Additionally, this modified system will be included in DHS's inventory 
of record systems.

II. Privacy Act

    The Privacy Act embodies fair information practice principles in a 
statutory framework governing the means by which Federal Government 
agencies collect, maintain, use, and disseminate individuals' records. 
The Privacy Act applies to information that is maintained in a ``system 
of records.'' A ``system of records'' is a group of any records under 
the control of an agency from which information is retrieved by the 
name of an individual or by some identifying number, symbol, or other 
identifying particular assigned to the individual. In the Privacy Act, 
an individual is defined to encompass U.S. citizens and lawful 
permanent residents. Additionally, and similarly, the Judicial Redress 
Act (JRA) provides a statutory right to covered persons to make 
requests for access and amendment to covered records, as defined by the 
JRA, along with judicial review for denials of such requests. In 
addition, the JRA prohibits disclosures of covered records, except as 
otherwise permitted by the Privacy Act.
    Below is the description of the DHS/USCIS/ICE/CBP-001 Alien File, 
Index, and National File Tracking System of Records. In accordance with 
5 U.S.C. 552a(r), DHS has provided a report of this system of records 
to the Office of Management and Budget and to Congress.
SYSTEM NAME AND NUMBER:
    Department of Homeland Security (DHS) U.S. Citizenship and 
Immigration Services (USCIS), U.S. Immigration and Customs Enforcement 
(ICE), U.S. Customs and Border Protection (CBP)-001 Alien File, Index, 
and National File Tracking System of Records.

SECURITY CLASSIFICATION:
    Unclassified, sensitive, for official use only, and classified. The 
data may be retained in classified paper A-File or on classified 
networks. The nature and character of the underlying classification of 
these records will not change unless it is combined with classified 
information.

SYSTEM LOCATION:
    Records are maintained in (1) paper A-Files; (2) electronic A-Files 
in EDMS and USCIS ELIS; (3) Central Index System (CIS); (4) MiDAS; and 
(5) National File Tracking System (NFTS). Other applications, as 
Enterprise Citizenship and Immigrations Services Centralized 
Operational Repository (eCISCOR) and the Person Centric Query Service 
(PCQS), may retrieve information from the aforementioned applications.
    Paper A-Files: Paper A-Files are primarily located at the National 
Records Center in Lee's Summit, Missouri and component field offices. 
Paper A-Files may also be located at Headquarters, Regional, District, 
and other USCIS File Control Offices (FCO) throughout the United States 
and foreign countries as detailed on the agency's Web site, http://www.uscis.gov. A-Files may also be located at ICE and CBP offices and 
facilities.
    EDMS: EDMS contains electronic A-Files.
    USCIS ELIS: USCIS ELIS contains electronic A-Files. USCIS ELIS is 
an online, electronic account and case management system that stores 
information submitted or integrated into the system for the processing 
of specific applications, petitions, or requests.

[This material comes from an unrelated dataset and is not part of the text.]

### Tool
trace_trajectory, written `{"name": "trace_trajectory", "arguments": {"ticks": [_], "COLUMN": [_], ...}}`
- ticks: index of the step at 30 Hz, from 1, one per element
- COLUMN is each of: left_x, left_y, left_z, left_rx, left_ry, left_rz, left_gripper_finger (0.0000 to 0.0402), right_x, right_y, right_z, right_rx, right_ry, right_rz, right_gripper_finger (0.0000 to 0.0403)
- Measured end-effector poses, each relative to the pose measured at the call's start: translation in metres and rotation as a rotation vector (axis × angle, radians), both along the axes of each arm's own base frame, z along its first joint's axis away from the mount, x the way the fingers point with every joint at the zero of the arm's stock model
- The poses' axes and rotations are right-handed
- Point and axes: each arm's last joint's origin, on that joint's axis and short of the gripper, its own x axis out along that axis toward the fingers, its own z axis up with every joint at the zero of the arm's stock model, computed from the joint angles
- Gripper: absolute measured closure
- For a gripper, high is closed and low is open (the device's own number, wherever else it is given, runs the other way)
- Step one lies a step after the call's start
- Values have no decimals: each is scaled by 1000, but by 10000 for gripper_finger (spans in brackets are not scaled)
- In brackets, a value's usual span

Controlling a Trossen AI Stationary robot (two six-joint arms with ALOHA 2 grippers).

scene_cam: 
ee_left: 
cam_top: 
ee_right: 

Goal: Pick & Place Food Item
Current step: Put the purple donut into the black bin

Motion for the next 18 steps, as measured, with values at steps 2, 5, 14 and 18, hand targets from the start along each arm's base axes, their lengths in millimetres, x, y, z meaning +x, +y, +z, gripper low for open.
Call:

Submissions may 
originate in an electronic format or be converted to an electronic 
format from paper and include forms, supporting documentation 
associated with each submission notices of agency action (e.g., 
appointment notices, requests for evidence or originals, notices of 
intent to deny, or withdrawal notice and other final agency decisions) 
on a specific application, petition, or request, whether filed directly 
online or received by USCIS in a paper format and subsequently scanned 
for integration into the USCIS ELIS. USCIS ELIS also stores the USCIS 
Online Account Number and biographic information about the individual 
filing a request for an immigration decision or agency action that can 
be used to retrieve information about other immigration requests that 
may have been filed by the individual.
    CIS: CIS serves as a DHS-wide index of key information for A-Files 
(whether paper or electronic). CIS contains information on individuals 
who interact with DHS. The system contains biographic information on 
those individuals which can be used to retrieve additional information 
from other systems. However, A-Files are not contained in CIS.
    MiDAS: MiDAS contains digitized copies of immigration-related 
records that were created between 1893 and 1975.
    NFTS: NFTS has the location information for all A-File records 
(whether paper or electronic). NFTS allows DHS to track and log the 
movement of paper A-Files in a centralized database, and provide timely 
and accurate access to the immigration case file location. This system 
facilitates USCIS' ability to efficiently manage and streamline access 
to immigration files under its control.
    The databases maintaining the above information are located within 
the DHS data center in the Washington, DC metropolitan area as well as 
throughout the country. Access to these electronic systems is possible 
at USCIS sites at Headquarters and in the field offices throughout the 
United States, at appropriate facilities under the jurisdiction of DHS, 
and other locations at which officers of DHS component agencies may be 
posted or operate to facilitate DHS's homeland security mission.

SYSTEM MANAGER(S):
    Associate Director, Immigration Records and Identity Services, U.S. 
Citizenship and Immigration Services, Department of Homeland Security, 
20 Massachusetts Avenue NW., Washington, DC 20529.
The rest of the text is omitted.